Astros Draft Profile: Center Fielder Dylan Brewer

Mandatory Credit: The Greenville News
Mandatory Credit: The Greenville News

The Houston Astros should look for Dylan Brewer in the 2022 Major League Baseball Draft.

Drafted in the 32nd round by the San Francisco Giants out of Latta High School in Latta, South Carolina, Dylan Brewer elected to sign with Clemson and with good reason.

Brewer’s Perfect Game profile listed him at 6-foot-1 and a slight 160 pounds, while other reports say 170, in his senior season.

To say Brewer needed to fill out his frame is an understatement. Almost three years later, the third-year sophomore is listed by Clemson at an inch taller and 20 pounds heavier.

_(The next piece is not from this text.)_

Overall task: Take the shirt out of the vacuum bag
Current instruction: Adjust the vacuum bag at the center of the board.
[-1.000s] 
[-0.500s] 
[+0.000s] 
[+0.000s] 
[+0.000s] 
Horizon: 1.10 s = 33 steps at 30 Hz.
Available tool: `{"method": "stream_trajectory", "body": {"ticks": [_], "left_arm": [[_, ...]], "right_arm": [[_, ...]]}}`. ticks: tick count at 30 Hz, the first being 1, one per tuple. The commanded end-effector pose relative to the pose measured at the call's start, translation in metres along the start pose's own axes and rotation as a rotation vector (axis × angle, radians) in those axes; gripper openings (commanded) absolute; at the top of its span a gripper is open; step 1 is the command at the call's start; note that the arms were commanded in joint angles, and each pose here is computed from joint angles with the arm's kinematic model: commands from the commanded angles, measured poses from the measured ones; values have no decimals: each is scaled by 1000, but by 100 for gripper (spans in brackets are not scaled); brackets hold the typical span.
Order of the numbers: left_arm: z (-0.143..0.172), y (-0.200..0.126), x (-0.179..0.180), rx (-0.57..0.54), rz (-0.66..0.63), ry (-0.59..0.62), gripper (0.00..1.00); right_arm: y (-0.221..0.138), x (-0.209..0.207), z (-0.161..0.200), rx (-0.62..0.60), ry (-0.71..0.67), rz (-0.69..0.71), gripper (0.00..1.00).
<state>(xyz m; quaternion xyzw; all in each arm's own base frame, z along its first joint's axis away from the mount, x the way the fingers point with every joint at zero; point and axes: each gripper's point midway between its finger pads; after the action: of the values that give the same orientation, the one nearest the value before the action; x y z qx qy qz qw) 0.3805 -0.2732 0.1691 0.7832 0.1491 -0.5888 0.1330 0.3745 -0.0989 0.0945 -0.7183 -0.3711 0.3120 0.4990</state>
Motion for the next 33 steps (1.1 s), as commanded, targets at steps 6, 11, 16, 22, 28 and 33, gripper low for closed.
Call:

Brewer was ranked the number eleven incoming freshman by Perfect Game and number two incoming ACC freshman in the 2020 preseason.

The Tigers’ 2020 season was limited to 17 games by the pandemic that season, but the left handed hitting Brewer played in 16 and started 15, 11 in right field and four at first base, slashing .245/.413/.408 with a home run and six RBI before the season was canceled.

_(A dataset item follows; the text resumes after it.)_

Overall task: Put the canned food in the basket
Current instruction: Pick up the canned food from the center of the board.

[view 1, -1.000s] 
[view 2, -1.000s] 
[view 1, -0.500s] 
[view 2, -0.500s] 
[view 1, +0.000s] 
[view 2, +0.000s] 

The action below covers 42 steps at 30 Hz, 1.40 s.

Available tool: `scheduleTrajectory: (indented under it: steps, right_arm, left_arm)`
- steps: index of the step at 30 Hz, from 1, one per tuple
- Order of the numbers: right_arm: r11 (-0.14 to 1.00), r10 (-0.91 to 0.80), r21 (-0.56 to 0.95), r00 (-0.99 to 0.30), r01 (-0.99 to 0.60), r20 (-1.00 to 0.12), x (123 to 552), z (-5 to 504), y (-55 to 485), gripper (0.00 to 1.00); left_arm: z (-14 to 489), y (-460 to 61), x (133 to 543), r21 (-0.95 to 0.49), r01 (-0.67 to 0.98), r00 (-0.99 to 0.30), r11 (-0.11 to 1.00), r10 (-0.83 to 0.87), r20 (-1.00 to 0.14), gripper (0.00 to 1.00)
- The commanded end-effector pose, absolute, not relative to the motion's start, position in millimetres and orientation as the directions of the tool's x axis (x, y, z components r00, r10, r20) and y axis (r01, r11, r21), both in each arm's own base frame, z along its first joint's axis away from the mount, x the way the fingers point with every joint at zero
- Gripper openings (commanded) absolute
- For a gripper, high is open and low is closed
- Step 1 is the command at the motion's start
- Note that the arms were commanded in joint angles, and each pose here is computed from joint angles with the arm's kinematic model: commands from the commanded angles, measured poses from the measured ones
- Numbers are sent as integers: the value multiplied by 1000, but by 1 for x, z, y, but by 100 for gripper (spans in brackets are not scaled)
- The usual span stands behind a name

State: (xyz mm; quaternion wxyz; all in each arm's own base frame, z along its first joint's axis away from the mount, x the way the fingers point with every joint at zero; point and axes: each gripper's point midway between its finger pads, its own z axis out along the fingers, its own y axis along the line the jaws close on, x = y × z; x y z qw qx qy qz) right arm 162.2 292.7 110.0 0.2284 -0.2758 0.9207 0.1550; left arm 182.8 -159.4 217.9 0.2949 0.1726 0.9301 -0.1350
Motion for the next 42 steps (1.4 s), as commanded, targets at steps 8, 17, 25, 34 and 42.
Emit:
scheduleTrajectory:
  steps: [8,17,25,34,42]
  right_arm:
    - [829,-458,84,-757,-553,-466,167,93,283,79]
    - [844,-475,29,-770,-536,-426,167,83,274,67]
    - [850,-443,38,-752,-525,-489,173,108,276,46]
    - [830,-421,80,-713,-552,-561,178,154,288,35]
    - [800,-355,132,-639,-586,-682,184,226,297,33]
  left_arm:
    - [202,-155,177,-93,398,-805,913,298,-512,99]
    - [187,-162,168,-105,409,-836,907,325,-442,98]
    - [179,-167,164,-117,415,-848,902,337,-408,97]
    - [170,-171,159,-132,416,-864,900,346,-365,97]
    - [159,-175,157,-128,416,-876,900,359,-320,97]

Brewer’s sophomore season was up and down, culminating in a .207 average with ten home runs and thirty-one RBI. There was a lot of swing and miss across the season as Brewer totaled 65 strikeouts in 174 at-bats (37%).

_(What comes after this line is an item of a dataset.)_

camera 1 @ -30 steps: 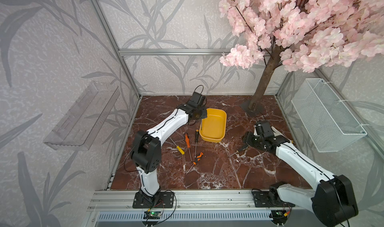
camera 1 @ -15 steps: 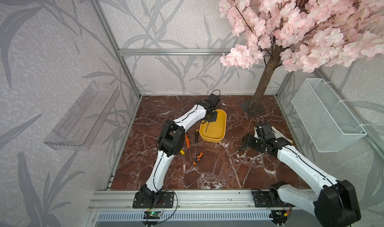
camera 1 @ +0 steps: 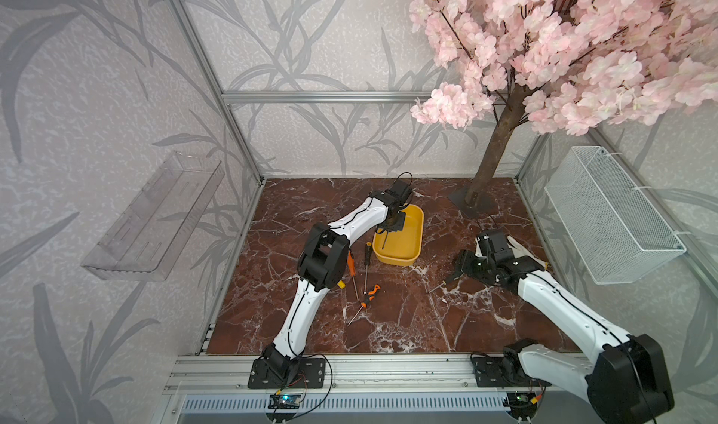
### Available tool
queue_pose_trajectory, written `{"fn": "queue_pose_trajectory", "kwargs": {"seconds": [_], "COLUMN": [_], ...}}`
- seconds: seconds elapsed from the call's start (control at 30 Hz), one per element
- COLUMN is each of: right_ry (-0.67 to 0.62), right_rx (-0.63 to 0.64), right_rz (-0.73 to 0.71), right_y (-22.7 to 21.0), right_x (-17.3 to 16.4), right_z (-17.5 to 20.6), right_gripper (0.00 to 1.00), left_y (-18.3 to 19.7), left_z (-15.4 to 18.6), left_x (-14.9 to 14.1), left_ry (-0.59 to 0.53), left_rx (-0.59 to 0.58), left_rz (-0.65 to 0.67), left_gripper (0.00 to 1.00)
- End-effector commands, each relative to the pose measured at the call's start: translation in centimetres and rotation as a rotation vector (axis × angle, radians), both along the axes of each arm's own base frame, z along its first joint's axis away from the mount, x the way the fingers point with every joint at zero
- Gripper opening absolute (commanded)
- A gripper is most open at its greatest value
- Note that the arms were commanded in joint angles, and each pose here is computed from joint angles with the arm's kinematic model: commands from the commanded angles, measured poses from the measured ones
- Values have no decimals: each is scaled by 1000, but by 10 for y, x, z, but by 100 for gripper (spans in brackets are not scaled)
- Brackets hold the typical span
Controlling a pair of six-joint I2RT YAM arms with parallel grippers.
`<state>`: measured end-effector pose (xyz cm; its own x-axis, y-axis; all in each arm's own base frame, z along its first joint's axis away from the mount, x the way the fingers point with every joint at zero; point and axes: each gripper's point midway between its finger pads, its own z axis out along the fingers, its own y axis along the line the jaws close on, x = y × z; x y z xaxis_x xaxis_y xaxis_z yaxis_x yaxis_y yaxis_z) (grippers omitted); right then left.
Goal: Put the screwdriver on the desktop into the storage box
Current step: Place the screwdriver in the storage box.
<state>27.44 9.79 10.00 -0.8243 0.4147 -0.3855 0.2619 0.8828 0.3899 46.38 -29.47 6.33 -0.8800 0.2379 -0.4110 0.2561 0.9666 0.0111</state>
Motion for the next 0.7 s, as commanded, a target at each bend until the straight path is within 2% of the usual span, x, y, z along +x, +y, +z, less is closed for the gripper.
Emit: {"fn": "queue_pose_trajectory", "kwargs": {"seconds": [0.0, 0.13, 0.23, 0.47, 0.67], "right_ry": [30, 37, 46, 64, 82], "right_rx": [-11, -12, -7, -2, 8], "right_rz": [-1, 3, 8, 15, 25], "right_y": [-1, -1, 1, 4, 9], "right_x": [-6, -7, -7, -4, -1], "right_z": [-7, -9, -10, -12, -17], "right_gripper": [68, 68, 68, 68, 66], "left_y": [0, -2, -5, -9, 3], "left_z": [-2, 7, 21, 77, 101], "left_x": [-2, 0, 3, 9, -6], "left_ry": [1, -16, -37, -115, -155], "left_rx": [7, -7, -28, -91, -133], "left_rz": [-3, 1, 0, 9, 37], "left_gripper": [31, 35, 45, 46, 46]}}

Brewer played for Lexington County in the Coastal Plain League in the summer of 2021 and hit .350 with 15 doubles, two triples, four homers, 17 RBI, 37 runs and 15 steals in 32 games and then D1 Baseball named him the 12th best draft prospect in the ACC for the ’22 season.

The strikeouts are down to 27% in the early part of 2022 and Brewer is slashing .244/.340/.356 through 11 games with a home run and six RBI from the leadoff position in the Tigers’ lineup and playing a new position (center field).

Brewer’s frame is ideal and projectable and he generates power and bat speed, pulling most of his home runs from the left side of the plate as seen below.

The strikeouts are a concern and his bat is not where it needs to be to move up this season’s draft list, which is reflected in Perfect Games slotting him as the 255th overall prospect and 135th best college prospect for the 2022 draft.

It’s also a concern that his batting average hasn’t made notable improvement over his time at Clemson, but as noted above he raked in a wooden bat summer league after the 2021 season, which is a definite positive.

Physically, I’m reminded of former Clemson right fielder and current MLB outfielder Steven Duggar, who is listed at 6’1″ and 187 lbs., though Brewer has more power and Duggar had a better average and struck out less than twenty percent of at-bats in college.

Duggar was selected in the sixth round of the 2015 MLB Draft by the Giants. Brewer likely fits the mold of outfielders that the Giants are looking for based on recent selections like Duggar’s.

Despite the flaws noted, Brewer has many attributes that make him draftable and the Perfect Game projection above could put Brewer somewhere in the middle of the eighth round.

Given his foot and bat speed, projectable frame and power, that seems to be about the right ballpark.